• What the task requires: Beginning with the line where "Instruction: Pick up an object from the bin" appears, retype every remaining line of the data below, both the first and last included.
═════ Exercise materials ═════
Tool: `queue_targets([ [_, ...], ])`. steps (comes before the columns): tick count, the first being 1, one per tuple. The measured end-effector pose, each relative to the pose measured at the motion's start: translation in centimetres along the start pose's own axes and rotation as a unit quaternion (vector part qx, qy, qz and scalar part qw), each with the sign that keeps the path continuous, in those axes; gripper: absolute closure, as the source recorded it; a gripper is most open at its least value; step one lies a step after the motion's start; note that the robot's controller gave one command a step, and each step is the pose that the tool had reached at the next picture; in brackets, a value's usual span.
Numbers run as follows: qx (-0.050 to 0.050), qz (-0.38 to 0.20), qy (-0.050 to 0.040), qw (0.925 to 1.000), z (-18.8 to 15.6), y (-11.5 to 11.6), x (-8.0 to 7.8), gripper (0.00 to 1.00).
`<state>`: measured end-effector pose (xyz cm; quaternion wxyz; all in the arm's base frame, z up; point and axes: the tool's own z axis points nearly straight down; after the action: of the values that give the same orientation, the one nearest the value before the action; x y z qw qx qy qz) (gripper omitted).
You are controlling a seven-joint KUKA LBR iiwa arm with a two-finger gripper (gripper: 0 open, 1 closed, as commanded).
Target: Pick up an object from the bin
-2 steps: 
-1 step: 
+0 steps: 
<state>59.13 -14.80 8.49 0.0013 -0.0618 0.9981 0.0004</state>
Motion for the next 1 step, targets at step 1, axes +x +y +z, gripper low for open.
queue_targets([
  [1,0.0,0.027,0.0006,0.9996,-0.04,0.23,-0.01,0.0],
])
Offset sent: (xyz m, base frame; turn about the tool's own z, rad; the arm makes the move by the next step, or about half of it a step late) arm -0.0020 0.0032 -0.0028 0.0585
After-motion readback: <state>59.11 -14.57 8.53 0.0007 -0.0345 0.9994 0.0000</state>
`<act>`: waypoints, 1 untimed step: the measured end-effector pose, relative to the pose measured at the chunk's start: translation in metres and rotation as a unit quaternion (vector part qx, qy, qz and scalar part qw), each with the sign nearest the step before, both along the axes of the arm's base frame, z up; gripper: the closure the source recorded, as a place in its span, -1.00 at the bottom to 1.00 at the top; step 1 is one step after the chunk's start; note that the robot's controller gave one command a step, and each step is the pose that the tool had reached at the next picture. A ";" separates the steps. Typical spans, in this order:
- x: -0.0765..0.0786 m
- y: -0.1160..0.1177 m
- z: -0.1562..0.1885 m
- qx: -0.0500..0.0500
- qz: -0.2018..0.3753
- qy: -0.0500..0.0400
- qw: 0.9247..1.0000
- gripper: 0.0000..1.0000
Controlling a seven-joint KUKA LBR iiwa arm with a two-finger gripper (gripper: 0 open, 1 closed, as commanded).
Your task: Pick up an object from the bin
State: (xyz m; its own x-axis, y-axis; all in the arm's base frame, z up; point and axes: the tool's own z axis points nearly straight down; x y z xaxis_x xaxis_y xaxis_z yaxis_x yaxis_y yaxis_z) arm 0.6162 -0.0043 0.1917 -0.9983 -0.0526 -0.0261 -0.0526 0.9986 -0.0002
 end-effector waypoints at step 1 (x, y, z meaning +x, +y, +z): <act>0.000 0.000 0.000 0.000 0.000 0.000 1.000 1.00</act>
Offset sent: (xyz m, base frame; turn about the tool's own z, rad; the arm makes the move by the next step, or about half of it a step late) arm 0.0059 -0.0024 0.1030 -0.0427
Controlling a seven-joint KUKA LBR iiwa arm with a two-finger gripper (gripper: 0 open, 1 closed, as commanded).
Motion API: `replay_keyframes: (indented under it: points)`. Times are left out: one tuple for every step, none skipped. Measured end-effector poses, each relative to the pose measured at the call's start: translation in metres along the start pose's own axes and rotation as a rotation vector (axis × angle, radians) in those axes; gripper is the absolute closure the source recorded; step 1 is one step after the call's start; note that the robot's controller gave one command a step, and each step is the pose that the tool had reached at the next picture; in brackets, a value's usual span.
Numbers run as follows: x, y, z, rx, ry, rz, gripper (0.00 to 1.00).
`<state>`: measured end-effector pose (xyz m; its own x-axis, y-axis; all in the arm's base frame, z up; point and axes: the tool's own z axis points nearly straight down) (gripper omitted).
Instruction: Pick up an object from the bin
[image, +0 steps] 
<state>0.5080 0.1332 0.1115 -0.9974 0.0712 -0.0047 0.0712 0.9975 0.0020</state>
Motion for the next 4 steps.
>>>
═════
• Expected answer:
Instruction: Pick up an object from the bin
[image, +0 steps] 
<state>0.5080 0.1332 0.1115 -0.9974 0.0712 -0.0047 0.0712 0.9975 0.0020</state>
Motion for the next 4 steps.
>>>

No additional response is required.